Nugget: "It is noted, though, that charges for accessing this court's electronic filing system (CM/ECF) might properly be categorized as unreimbursable firm overhead. However, the charge will be allowed because it is only $16.29."

Wednesday, March 01, 2006

Two to Five is a Crowd

Yep, it’s official. Judge Richard Owen (S.D.N.Y.) (of recent reverse psychology fame) doesn’t want groups. Groups of proposed lead plaintiffs that is. You see, in the battle between five movants for the lead plaintiff spot in the Doral securities class action, Judge Owen said “with the exception of the 1199SEIU Fund, which is a single-party movant, the putative plaintiffs have aggregated themselves into ‘groups’ of otherwise unrelated investors, and their collective financial interest is thus calculated. Nothing before this Court indicates that these random cumulations of plaintiffs are anything more than an effort to achieve the highest possible ‘financial interest’ figure to be chosen, which, however, also cumulates case control problems and rival disagreements, resulting in delay and increased expense. I reject this approach as essentially inconsistent with the intention of the PSLRA.”

He pointed out that “by allowing attorneys to designate otherwise unrelated plaintiffs as a purported ‘group,’ and by allowing unrelated groups to aggregate investments in an effort to generate the ‘largest financial interest,’ a strong possibility emerges that lawyers will form such groups to manipulate the selection process, and thereby gain control of the litigation.”

So Judge Owen selected the movant (who was part of a proposed group by the way) with the largest loss, the West Virginia Investment Management Board, to be the sole lead plaintiff.

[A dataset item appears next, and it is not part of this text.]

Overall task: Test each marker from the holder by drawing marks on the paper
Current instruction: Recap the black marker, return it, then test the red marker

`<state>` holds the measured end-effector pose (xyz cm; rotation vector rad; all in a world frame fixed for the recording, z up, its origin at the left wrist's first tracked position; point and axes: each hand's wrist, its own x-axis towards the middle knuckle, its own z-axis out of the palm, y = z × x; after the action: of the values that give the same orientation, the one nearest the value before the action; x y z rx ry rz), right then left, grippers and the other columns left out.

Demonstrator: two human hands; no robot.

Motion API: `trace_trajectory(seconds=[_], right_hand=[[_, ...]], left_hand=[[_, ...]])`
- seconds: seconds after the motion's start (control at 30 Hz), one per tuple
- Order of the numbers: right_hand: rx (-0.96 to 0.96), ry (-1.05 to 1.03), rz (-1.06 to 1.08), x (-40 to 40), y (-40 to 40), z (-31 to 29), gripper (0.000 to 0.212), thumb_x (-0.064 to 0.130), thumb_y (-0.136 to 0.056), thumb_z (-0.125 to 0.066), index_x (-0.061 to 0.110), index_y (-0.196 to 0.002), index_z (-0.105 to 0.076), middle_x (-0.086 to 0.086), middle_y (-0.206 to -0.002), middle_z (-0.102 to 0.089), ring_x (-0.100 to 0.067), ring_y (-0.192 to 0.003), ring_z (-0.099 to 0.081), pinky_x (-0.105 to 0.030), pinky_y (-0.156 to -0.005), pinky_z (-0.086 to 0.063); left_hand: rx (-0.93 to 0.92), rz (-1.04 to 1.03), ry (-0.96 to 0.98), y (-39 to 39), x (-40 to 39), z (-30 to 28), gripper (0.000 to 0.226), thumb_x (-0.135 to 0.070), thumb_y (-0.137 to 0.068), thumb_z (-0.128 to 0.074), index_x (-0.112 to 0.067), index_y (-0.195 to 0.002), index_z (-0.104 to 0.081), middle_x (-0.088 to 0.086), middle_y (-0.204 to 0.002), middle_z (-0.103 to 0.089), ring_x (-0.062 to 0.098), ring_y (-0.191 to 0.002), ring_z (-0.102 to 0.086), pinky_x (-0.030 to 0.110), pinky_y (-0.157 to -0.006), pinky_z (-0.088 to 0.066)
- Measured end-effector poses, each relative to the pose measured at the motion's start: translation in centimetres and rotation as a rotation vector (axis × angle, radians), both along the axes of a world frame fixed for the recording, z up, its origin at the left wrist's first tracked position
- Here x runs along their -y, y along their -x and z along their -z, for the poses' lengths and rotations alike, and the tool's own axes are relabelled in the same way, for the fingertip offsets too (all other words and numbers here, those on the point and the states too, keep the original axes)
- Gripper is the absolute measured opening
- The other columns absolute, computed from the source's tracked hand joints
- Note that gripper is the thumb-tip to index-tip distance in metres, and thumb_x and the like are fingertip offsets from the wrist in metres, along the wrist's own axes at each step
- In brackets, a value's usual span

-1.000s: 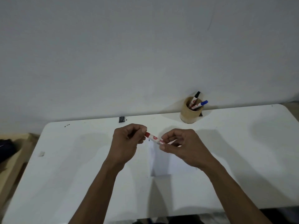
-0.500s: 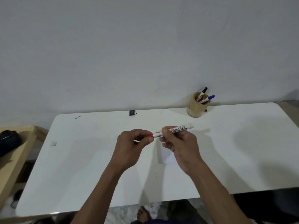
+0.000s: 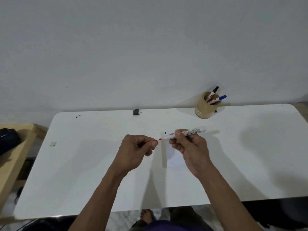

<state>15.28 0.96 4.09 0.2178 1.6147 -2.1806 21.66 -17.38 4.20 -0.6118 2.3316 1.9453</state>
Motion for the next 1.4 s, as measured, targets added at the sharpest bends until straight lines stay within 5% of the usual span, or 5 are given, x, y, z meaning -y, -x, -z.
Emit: trace_trajectory(seconds=[0.47,0.9,1.03,1.17,1.4], right_hand=[[0.083,-0.077,0.069,-3.9,5.8,3.5,0.01,0.013,-0.093,-0.071,0.003,-0.094,-0.073,-0.016,-0.09,-0.073,-0.024,-0.078,-0.07,-0.026,-0.069,-0.06],[0.104,-0.127,0.025,-3.7,7.5,5.3,0.009,0.013,-0.092,-0.073,0.005,-0.093,-0.072,-0.007,-0.078,-0.075,-0.021,-0.073,-0.072,-0.036,-0.075,-0.057],[0.087,-0.144,0.019,-3.6,7.6,5.6,0.009,0.009,-0.089,-0.076,0.004,-0.095,-0.071,-0.008,-0.079,-0.076,-0.022,-0.073,-0.074,-0.035,-0.072,-0.058],[0.032,-0.19,0.031,-3.4,7.7,5.6,0.017,0.0,-0.079,-0.083,0.002,-0.089,-0.07,-0.01,-0.075,-0.076,-0.022,-0.071,-0.075,-0.032,-0.066,-0.06],[-0.13,-0.289,-0.123,-2.5,8.5,7.0,0.015,-0.002,-0.08,-0.082,0.009,-0.082,-0.072,-0.006,-0.078,-0.074,-0.021,-0.071,-0.072,-0.036,-0.07,-0.061]], left_hand=[[0.152,-0.095,0.62,7.0,0.1,6.8,0.008,-0.015,-0.09,-0.069,-0.008,-0.09,-0.071,0.002,-0.082,-0.069,0.02,-0.072,-0.061,0.025,-0.071,-0.044],[0.322,-0.011,0.664,11.2,1.3,9.7,0.012,-0.014,-0.087,-0.072,-0.003,-0.092,-0.071,0.016,-0.094,-0.071,0.032,-0.084,-0.066,0.036,-0.074,-0.053],[0.385,-0.091,0.654,10.5,1.2,8.7,0.045,-0.03,-0.086,-0.073,-0.009,-0.124,-0.06,0.012,-0.116,-0.065,0.032,-0.103,-0.064,0.041,-0.086,-0.055],[0.167,-0.257,0.738,6.9,-1.6,7.3,0.039,-0.039,-0.092,-0.064,-0.018,-0.123,-0.055,0.005,-0.117,-0.061,0.026,-0.109,-0.059,0.035,-0.08,-0.051],[-0.035,0.165,0.93,2.8,-6.4,12.1,0.043,-0.041,-0.099,-0.046,-0.024,-0.139,-0.05,0.006,-0.145,-0.054,0.027,-0.134,-0.05,0.047,-0.109,-0.043]])
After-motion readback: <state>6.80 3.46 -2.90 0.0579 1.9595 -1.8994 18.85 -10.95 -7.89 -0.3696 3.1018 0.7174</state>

You can read In re Doral, issued February 8, 2006, at 2006 U.S. Dist. LEXIS 7189.

Nugget: “Moreover, the statute itself states simply that the most adequate plaintiff ‘is the person or group of persons,’ deemed to have the largest financial interest in the relief sought -- but it does not say ‘groups’ of persons, which obviously could easily result in substantial multiplication of costs and consequent diminution of stockholder recovery.”